In sum, these results revealed MrrA as a pleiotropic regulator affecting motility, attachment, growth, and survival under stress conditions. In particular, our data indicated that MrrA is an essential component of the alphaproteobacterial general stress response in C. crescentus. Below, we focus on unraveling the molecular mechanism by which MrrA impacts the general stress response pathway.

MrrA is a central phosphorylation hub for multiple histidine kinases.

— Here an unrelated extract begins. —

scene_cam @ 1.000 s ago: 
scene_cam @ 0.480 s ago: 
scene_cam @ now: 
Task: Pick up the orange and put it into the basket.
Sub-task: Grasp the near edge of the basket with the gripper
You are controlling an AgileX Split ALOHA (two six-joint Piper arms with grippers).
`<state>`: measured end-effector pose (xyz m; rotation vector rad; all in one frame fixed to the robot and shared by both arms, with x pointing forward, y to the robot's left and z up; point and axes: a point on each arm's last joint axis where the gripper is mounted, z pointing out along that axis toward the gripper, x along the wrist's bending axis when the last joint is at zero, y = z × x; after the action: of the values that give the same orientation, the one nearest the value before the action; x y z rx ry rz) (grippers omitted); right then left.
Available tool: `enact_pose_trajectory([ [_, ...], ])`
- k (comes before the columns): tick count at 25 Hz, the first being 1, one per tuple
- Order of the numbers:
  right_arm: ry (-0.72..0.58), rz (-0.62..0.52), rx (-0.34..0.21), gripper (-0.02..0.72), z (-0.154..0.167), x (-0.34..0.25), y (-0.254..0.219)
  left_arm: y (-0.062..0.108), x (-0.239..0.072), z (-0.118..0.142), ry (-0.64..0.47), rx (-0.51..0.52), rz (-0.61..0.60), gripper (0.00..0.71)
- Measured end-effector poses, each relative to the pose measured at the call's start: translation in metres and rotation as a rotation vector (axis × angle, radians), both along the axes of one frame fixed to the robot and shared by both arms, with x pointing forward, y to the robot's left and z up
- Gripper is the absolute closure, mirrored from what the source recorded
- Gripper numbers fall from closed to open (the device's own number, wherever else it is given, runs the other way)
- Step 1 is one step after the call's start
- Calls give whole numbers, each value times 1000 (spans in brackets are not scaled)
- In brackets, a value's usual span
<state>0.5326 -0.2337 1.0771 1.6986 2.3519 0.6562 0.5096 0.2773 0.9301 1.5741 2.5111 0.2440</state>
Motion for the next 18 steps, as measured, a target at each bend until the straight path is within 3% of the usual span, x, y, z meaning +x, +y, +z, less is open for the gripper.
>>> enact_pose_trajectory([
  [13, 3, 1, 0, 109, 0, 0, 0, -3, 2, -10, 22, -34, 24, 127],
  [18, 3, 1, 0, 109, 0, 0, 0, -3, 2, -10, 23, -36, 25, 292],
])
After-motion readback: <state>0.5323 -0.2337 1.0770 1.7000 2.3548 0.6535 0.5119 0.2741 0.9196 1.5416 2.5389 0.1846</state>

SDRRs function in phosphotransfer reactions or as allosteric regulators via protein-protein interaction. To identify MrrA interaction partners or phosphodonors, we used yeast two-hybrid screening and coimmunoprecipitation. These approaches identified several candidate proteins, including the three histidine kinases CC2501, CC2554, and CC2874 (Table S1). In vitro phosphorylation assays with purified proteins failed to show phosphotransfer from CC2501 to MrrA (data not shown) but demonstrated rapid transfer from CC2554 and CC2874 to the conserved Asp53 residue of MrrA (Fig. 2A and S2A). Moreover, when ATP was depleted upon addition of hexokinase and glucose (33), MrrA was efficiently dephosphorylated (Fig. 2B). Although CC2874 harbors a C-terminal Rec domain, this part of the kinase is not required for autophosphorylation and phosphotransfer to MrrA (Fig. S2A). These experiments demonstrated that CC2874 and CC2554 are cognate histidine kinases of MrrA and that both enzymes are able to dephosphorylate MrrA upon ATP depletion.

FIG 2 .

MrrA is phosphorylated by several upstream kinases. (A) Autophosphorylation of histidine kinases CC2554 (left) and CC2874 (right) and phosphotransfer to MrrA. Kinases (5 µM) and MrrA (10 µM) were mixed with 500 µM ATP and 2.5 µCi of [γ-³²P]ATP (3,000 Ci mmol⁻¹) as indicated. Reactions were carried out for 15 min at room temperature, and reaction mixtures were analyzed by SDS-PAGE and autoradiography. The positions of phosphorylated proteins on the gel are indicated on the right. (B) ATP depletion results in back-transfer of phosphate from MrrA to CC2554 (left) and CC2874 (right). Kinase reaction mixtures were incubated with and without MrrA as indicated in panel A for 15 min. ATP was depleted by adding hexokinase (1.5 U) and d-glucose (5 mM). The positions of phosphorylated proteins on the gel are indicated on the right. (C) Several histidine kinases of the HWE subfamily transfer phosphate to MrrA. Purified kinases CC0836, CC1683, CC3058, and CC3170 were mixed with ATP as indicated in panel A, and autophosphorylation reactions were carried out for 30 min. MrrA was then added to the reaction mixtures, and samples were taken at the time points indicated. The positions of phosphorylated proteins on the gel are indicated on the right.

FIG S2 

(A) Asp53 is the phosphoacceptor residue of MrrA. Autophosphorylation of histidine kinases CC2874 and CC2874 lacking its C-terminal receiver domain (ΔREC) and phosphotransfer to MrrA were analyzed in the presence of 500 µM ATP and 2.5 µCi [γ-³²P]ATP (3,000 Ci mmol⁻¹). MrrA wild type or D53N mutant was used as indicated. Reactions were carried out for 15 min at room temperature and analyzed by SDS-PAGE and autoradiography. The positions of phosphorylated proteins on the gel are indicated on the right. (B) Alignment of all C. crescentus HWE and HisKA2 histidine kinases based on the presence of the highly conserved HRXXN motif in their DHp domains (34). MUSCLE alignments were performed in Geneious v7.1.7 (Biomatters Ltd., Auckland, New Zealand). (C) Autophosphorylation of nine C. crescentus HWE histidine kinases (upper panel) and phosphotransfer to MrrA (lower panel). Phosphorylation reactions were carried out as indicated in panel A. (D) Schematic representation of the domain organization of the C. crescentus HWE/HisKA2 subfamily of histidine kinases. Highlighted with a red asterisk is the only HisKA kinase that phosphorylates MrrA. Graphics were generated by SMART (http://smart.embl-heidelberg.de). Download FIG S2, PDF file, 2.1 MB ^{(2.1MB, pdf)} .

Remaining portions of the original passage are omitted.